From the first record through the last, copy each one exactly.

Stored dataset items

——

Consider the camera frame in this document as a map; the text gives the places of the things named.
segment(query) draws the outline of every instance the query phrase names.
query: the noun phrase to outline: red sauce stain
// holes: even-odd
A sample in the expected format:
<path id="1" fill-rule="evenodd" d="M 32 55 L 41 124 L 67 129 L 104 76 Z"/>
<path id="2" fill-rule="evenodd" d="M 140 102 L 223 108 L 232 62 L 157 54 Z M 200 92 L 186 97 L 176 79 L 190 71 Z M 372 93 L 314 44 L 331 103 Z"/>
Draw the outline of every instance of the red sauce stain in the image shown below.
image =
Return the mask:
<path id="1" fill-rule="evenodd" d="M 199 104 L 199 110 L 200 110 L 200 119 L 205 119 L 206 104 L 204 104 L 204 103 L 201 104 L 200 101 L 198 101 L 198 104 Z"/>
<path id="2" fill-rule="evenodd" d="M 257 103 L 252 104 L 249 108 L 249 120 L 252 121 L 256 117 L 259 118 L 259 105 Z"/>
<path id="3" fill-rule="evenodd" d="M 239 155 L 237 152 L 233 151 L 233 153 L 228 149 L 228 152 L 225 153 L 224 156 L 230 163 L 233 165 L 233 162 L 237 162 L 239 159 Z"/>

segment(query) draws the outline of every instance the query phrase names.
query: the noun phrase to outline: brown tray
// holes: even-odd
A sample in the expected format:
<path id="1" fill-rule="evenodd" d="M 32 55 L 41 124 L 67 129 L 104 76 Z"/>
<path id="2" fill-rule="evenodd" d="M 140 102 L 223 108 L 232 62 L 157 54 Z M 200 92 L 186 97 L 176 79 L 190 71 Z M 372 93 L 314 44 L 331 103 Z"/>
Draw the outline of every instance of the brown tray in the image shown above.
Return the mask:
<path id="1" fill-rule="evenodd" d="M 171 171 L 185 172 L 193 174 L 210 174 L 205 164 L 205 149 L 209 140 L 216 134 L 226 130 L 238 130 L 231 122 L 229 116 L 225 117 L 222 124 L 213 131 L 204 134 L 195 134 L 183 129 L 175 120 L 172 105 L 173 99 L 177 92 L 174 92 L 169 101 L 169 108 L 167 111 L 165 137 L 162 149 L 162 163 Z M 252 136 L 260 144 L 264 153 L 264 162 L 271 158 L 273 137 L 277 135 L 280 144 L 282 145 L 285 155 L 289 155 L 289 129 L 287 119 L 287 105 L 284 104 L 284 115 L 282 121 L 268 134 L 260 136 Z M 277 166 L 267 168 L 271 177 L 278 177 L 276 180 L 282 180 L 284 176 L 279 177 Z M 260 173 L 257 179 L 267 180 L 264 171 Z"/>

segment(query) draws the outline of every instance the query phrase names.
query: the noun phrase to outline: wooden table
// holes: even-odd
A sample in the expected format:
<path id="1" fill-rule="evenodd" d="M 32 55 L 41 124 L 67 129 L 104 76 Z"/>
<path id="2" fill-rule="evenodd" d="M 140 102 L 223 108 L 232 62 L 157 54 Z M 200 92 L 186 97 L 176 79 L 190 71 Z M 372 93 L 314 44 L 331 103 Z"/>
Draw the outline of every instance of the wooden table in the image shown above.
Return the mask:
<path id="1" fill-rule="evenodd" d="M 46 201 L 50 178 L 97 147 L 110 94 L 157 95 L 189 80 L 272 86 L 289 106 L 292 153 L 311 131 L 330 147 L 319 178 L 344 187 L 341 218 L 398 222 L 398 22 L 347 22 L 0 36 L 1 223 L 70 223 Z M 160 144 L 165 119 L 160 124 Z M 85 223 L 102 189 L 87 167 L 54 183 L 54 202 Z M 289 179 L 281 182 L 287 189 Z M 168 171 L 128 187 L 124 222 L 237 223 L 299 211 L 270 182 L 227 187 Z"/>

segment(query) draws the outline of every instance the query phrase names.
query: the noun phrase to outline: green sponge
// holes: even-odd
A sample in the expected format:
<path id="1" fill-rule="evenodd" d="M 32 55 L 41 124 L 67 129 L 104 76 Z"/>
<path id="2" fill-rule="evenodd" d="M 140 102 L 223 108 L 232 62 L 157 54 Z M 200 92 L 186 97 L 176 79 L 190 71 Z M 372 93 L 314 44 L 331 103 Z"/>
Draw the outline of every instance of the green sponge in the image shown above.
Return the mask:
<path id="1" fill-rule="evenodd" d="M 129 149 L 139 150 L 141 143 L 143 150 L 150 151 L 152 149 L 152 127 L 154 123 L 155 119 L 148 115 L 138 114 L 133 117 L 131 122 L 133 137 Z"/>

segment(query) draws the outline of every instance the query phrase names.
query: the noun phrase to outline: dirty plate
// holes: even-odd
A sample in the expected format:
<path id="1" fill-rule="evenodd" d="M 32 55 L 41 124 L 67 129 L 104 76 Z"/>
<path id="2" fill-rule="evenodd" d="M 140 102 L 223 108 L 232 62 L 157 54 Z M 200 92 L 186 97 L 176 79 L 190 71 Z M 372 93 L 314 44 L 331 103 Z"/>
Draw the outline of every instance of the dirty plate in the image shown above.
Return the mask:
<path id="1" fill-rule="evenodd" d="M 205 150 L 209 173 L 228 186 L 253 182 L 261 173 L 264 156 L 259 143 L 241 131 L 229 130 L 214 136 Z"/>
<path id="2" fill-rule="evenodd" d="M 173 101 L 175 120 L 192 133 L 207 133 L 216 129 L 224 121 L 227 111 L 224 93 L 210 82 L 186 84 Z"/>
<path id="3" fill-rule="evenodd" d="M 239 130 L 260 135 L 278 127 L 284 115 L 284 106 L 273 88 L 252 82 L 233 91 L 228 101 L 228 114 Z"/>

——

Response box:
Consider the camera frame in this document as a map; the text gives the places of the things named.
segment(query) draws the outline of every instance the query phrase names.
query: the noun phrase to outline: red sauce stain
// holes: even-odd
A sample in the expected format:
<path id="1" fill-rule="evenodd" d="M 32 55 L 41 124 L 67 129 L 104 76 Z"/>
<path id="2" fill-rule="evenodd" d="M 140 102 L 223 108 L 232 62 L 157 54 Z M 200 92 L 186 97 L 176 79 L 190 71 Z M 372 93 L 314 44 L 331 103 Z"/>
Draw the outline of every instance of the red sauce stain in the image shown below.
image =
Return the mask:
<path id="1" fill-rule="evenodd" d="M 199 104 L 199 110 L 200 110 L 200 119 L 205 119 L 206 104 L 204 104 L 204 103 L 201 104 L 200 101 L 198 101 L 198 104 Z"/>
<path id="2" fill-rule="evenodd" d="M 257 103 L 252 104 L 249 108 L 249 120 L 252 121 L 256 117 L 259 118 L 259 105 Z"/>
<path id="3" fill-rule="evenodd" d="M 239 155 L 237 152 L 233 151 L 233 153 L 228 149 L 228 152 L 225 153 L 224 156 L 230 163 L 233 165 L 233 162 L 237 162 L 239 159 Z"/>

segment(query) draws the outline of every instance the query phrase names.
query: the noun phrase to outline: brown tray
// holes: even-odd
A sample in the expected format:
<path id="1" fill-rule="evenodd" d="M 32 55 L 41 124 L 67 129 L 104 76 Z"/>
<path id="2" fill-rule="evenodd" d="M 140 102 L 223 108 L 232 62 L 157 54 Z M 200 92 L 186 97 L 176 79 L 190 71 Z M 372 93 L 314 44 L 331 103 Z"/>
Draw the outline of every instance of the brown tray in the image shown above.
Return the mask:
<path id="1" fill-rule="evenodd" d="M 171 171 L 185 172 L 193 174 L 210 174 L 205 164 L 205 149 L 209 140 L 216 134 L 226 130 L 238 130 L 231 122 L 229 116 L 225 117 L 222 124 L 213 131 L 204 134 L 195 134 L 183 129 L 175 120 L 172 105 L 173 99 L 177 92 L 174 92 L 169 101 L 169 108 L 167 111 L 165 137 L 162 149 L 162 163 Z M 252 136 L 260 144 L 264 153 L 264 162 L 271 158 L 273 137 L 277 135 L 280 144 L 282 145 L 285 155 L 289 155 L 289 129 L 287 119 L 287 105 L 284 104 L 284 115 L 282 121 L 268 134 L 260 136 Z M 277 166 L 267 168 L 271 177 L 278 177 L 276 180 L 282 180 L 284 176 L 279 177 Z M 260 173 L 257 179 L 267 180 L 264 171 Z"/>

segment(query) draws the outline of every instance the query phrase names.
query: the noun phrase to outline: wooden table
// holes: even-odd
A sample in the expected format:
<path id="1" fill-rule="evenodd" d="M 32 55 L 41 124 L 67 129 L 104 76 Z"/>
<path id="2" fill-rule="evenodd" d="M 140 102 L 223 108 L 232 62 L 157 54 Z M 200 92 L 186 97 L 176 79 L 190 71 Z M 372 93 L 314 44 L 331 103 Z"/>
Draw the outline of every instance of the wooden table in the image shown above.
Return the mask:
<path id="1" fill-rule="evenodd" d="M 46 201 L 50 178 L 97 147 L 110 94 L 157 95 L 189 80 L 272 86 L 289 106 L 292 153 L 311 131 L 330 147 L 319 178 L 344 187 L 341 218 L 398 222 L 398 22 L 347 22 L 0 36 L 1 223 L 70 223 Z M 160 144 L 165 119 L 160 124 Z M 85 223 L 102 189 L 87 167 L 54 183 L 54 202 Z M 289 179 L 281 182 L 287 189 Z M 168 171 L 128 187 L 124 222 L 237 223 L 299 211 L 270 182 L 227 187 Z"/>

segment(query) draws the outline of every instance the query phrase names.
query: the noun phrase to outline: green sponge
// holes: even-odd
A sample in the expected format:
<path id="1" fill-rule="evenodd" d="M 32 55 L 41 124 L 67 129 L 104 76 Z"/>
<path id="2" fill-rule="evenodd" d="M 140 102 L 223 108 L 232 62 L 157 54 Z M 200 92 L 186 97 L 176 79 L 190 71 Z M 372 93 L 314 44 L 331 103 Z"/>
Draw the outline of every instance of the green sponge in the image shown above.
Return the mask:
<path id="1" fill-rule="evenodd" d="M 129 149 L 139 150 L 141 143 L 143 150 L 150 151 L 152 149 L 152 127 L 154 123 L 155 119 L 148 115 L 138 114 L 133 117 L 131 122 L 133 137 Z"/>

segment(query) draws the outline of every instance the query phrase names.
query: the noun phrase to outline: dirty plate
// holes: even-odd
A sample in the expected format:
<path id="1" fill-rule="evenodd" d="M 32 55 L 41 124 L 67 129 L 104 76 Z"/>
<path id="2" fill-rule="evenodd" d="M 140 102 L 223 108 L 232 62 L 157 54 Z M 200 92 L 186 97 L 176 79 L 190 71 Z M 372 93 L 314 44 L 331 103 Z"/>
Draw the outline of every instance of the dirty plate in the image shown above.
Return the mask:
<path id="1" fill-rule="evenodd" d="M 205 150 L 209 173 L 228 186 L 253 182 L 261 173 L 264 156 L 259 143 L 241 131 L 229 130 L 214 136 Z"/>
<path id="2" fill-rule="evenodd" d="M 173 101 L 175 120 L 192 133 L 207 133 L 216 129 L 224 121 L 227 111 L 224 93 L 210 82 L 186 84 Z"/>
<path id="3" fill-rule="evenodd" d="M 239 130 L 260 135 L 278 127 L 284 115 L 284 106 L 273 88 L 252 82 L 233 91 L 228 101 L 228 114 Z"/>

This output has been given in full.